Sometimes sitting in a meeting is like detention. You endure the circle at the spring fair committee or board room. Some sort of heated discord erupts and your mind wanders back to the ’80… The iconic film that allowed us a glimpse into a Saturday in the life of a nerd, a freak, a jock, a princess and a burnout comes to mind. You realize that they are all sitting here with you right now! Most likely you aren’t stoned on the floor of the school library speaking so frankly. But don’t you sometimes wish you could really unload and then leave with perfectly clear heads, relationships refreshed, differences aside and the assurance that you’ll speak on Monday?
Of course we never do this because unlike the escalated drama among the teens in the Breakfast Club, adults get insulted when you tell them they could disappear forever and nobody would notice. Unlike high school, where you leave and forget, adults can hold onto stuff like gum under a desk.
Tongue-biting is an excellent way to save your spot on the committee or your job. I would also posit that only extended family at Christmas dinner make you so mad as to say such an awful thing.
On the plus side, we know instinctively not to criticize the guy who took shop in high school, A. Because it’s arrogant and B. He probably went on to start a plumbing empire while you received severance from the law/investment/insurance/tech/advertising firm that dumped you out of the blue.
When I listen to an adult bickering over who has the superior idea, the following Breakfast Club scene plays in my mind:
Nerd, crying: “In shop I made an elephant lamp. When you pulled the trunk, the light was supposed to go on. It didn’t, I failed! I never got an F in my life, now my grade point is a B!”
Burnout: “Well, why did you take shop in the first place?”
Nerd: “Because I thought it would be an easy A”
Burnout: “Why is that?”
Nerd: “Have you seen the dopes who take shop?”
Burnout: “I take shop. So I’m an idiot because I can make a lamp and you’re a genius because you can’t?”
As we grow up we certainly mature and make room for human diversity. What happens when you grow up seems to be the central question to the movie, the central question to life. Well, what DOES happen when you grow up?

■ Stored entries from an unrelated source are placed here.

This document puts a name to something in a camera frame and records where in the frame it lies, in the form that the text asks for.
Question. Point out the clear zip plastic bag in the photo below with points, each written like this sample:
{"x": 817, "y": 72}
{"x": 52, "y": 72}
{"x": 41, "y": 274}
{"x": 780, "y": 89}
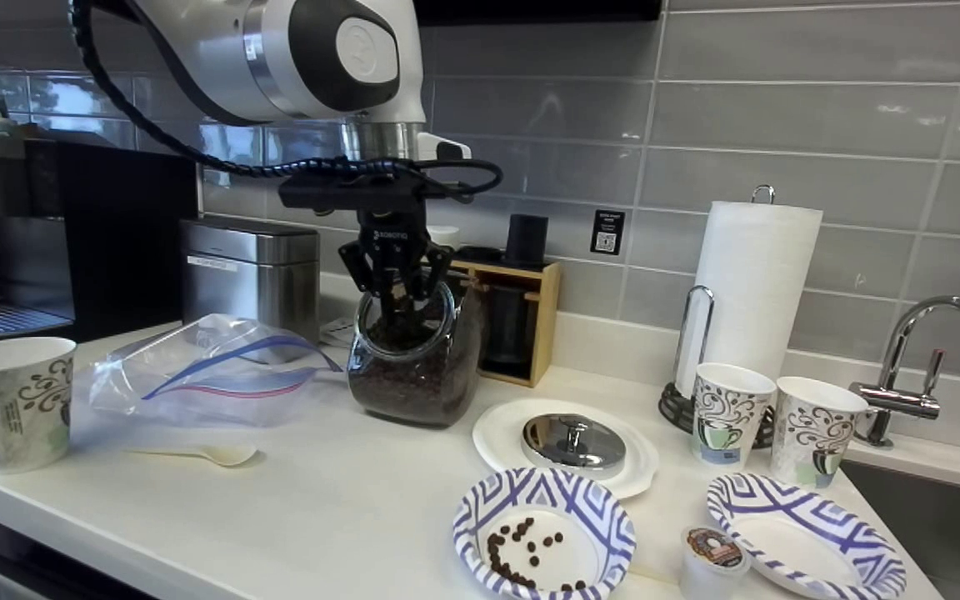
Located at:
{"x": 216, "y": 371}

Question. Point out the small black wall tag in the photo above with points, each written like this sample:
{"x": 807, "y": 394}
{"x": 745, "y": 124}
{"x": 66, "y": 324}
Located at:
{"x": 607, "y": 232}

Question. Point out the patterned paper cup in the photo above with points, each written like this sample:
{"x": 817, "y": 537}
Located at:
{"x": 15, "y": 404}
{"x": 817, "y": 429}
{"x": 731, "y": 411}

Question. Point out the dark upper cabinet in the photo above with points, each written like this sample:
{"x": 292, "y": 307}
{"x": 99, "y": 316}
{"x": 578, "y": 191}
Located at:
{"x": 535, "y": 6}

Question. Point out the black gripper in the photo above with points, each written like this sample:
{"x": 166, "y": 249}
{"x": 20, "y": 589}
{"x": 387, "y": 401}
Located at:
{"x": 398, "y": 239}

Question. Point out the glass jar of coffee beans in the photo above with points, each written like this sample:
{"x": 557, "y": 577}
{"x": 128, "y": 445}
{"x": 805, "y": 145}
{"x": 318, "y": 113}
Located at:
{"x": 416, "y": 383}

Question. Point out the white paper towel roll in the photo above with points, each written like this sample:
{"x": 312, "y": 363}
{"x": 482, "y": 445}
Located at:
{"x": 758, "y": 287}

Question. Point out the white bowl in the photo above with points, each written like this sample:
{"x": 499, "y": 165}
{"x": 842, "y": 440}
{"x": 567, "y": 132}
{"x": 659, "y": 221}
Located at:
{"x": 501, "y": 445}

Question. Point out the stainless steel lidded bin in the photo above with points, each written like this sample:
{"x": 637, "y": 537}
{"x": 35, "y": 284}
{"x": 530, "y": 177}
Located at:
{"x": 247, "y": 272}

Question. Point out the chrome faucet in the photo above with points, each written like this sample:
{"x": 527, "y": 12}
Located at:
{"x": 933, "y": 320}

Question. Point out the empty blue patterned paper bowl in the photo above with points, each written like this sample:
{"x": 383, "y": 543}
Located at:
{"x": 801, "y": 534}

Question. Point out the metal paper towel holder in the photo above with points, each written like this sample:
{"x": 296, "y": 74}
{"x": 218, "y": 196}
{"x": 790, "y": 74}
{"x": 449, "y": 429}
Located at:
{"x": 693, "y": 334}

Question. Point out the kitchen sink basin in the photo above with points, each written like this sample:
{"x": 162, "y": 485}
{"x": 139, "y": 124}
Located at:
{"x": 933, "y": 534}

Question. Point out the shiny metal bowl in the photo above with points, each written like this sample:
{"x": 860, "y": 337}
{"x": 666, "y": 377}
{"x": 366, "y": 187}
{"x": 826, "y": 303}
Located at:
{"x": 571, "y": 440}

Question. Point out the black box on organizer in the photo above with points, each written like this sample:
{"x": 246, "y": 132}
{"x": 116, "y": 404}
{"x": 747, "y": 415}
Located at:
{"x": 525, "y": 242}

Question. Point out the wooden countertop organizer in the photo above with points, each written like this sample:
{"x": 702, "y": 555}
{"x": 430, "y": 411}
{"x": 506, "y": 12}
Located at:
{"x": 540, "y": 320}

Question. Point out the coffee pod cup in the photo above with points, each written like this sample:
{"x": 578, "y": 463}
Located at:
{"x": 715, "y": 555}

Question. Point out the patterned bowl with coffee beans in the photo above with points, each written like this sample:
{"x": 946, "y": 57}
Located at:
{"x": 548, "y": 504}

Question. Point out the white plastic spoon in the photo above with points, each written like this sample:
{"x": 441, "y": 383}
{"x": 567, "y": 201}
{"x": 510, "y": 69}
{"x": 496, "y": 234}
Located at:
{"x": 207, "y": 453}

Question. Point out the black coffee machine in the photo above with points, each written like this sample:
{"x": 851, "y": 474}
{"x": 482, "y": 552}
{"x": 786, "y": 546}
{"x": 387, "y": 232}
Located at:
{"x": 116, "y": 243}

Maybe you rode the financial tsunamis of the early 2000s like a Zuckerberg-esque kid on a surfboard constructed of prescience and guts to invent a new world. You might have had a brief detour on the unemployment line with your sorority sisters. Maybe you did exactly what you planned to do with not a single detour. Whatever the path that you chose or chose you, your growth is never-ending.
But some things do stay the same. Some of the Princesses will snub you at the coffee shop for their own insecurities. The freak will puzzle you and make you wonder if your lovely kid should play with her lovely kid. You will forget the nerd’s name while envying his political prowess, the jock will coach your kid’s team too aggressively and when you feel like letting loose at a party, you always know where the burnout hangs.
The wisdom in age is to know this ahead of time because really, the people arguing at the meeting, like you, are each of those teenagers rolled up into one. They just drive themselves home after detention.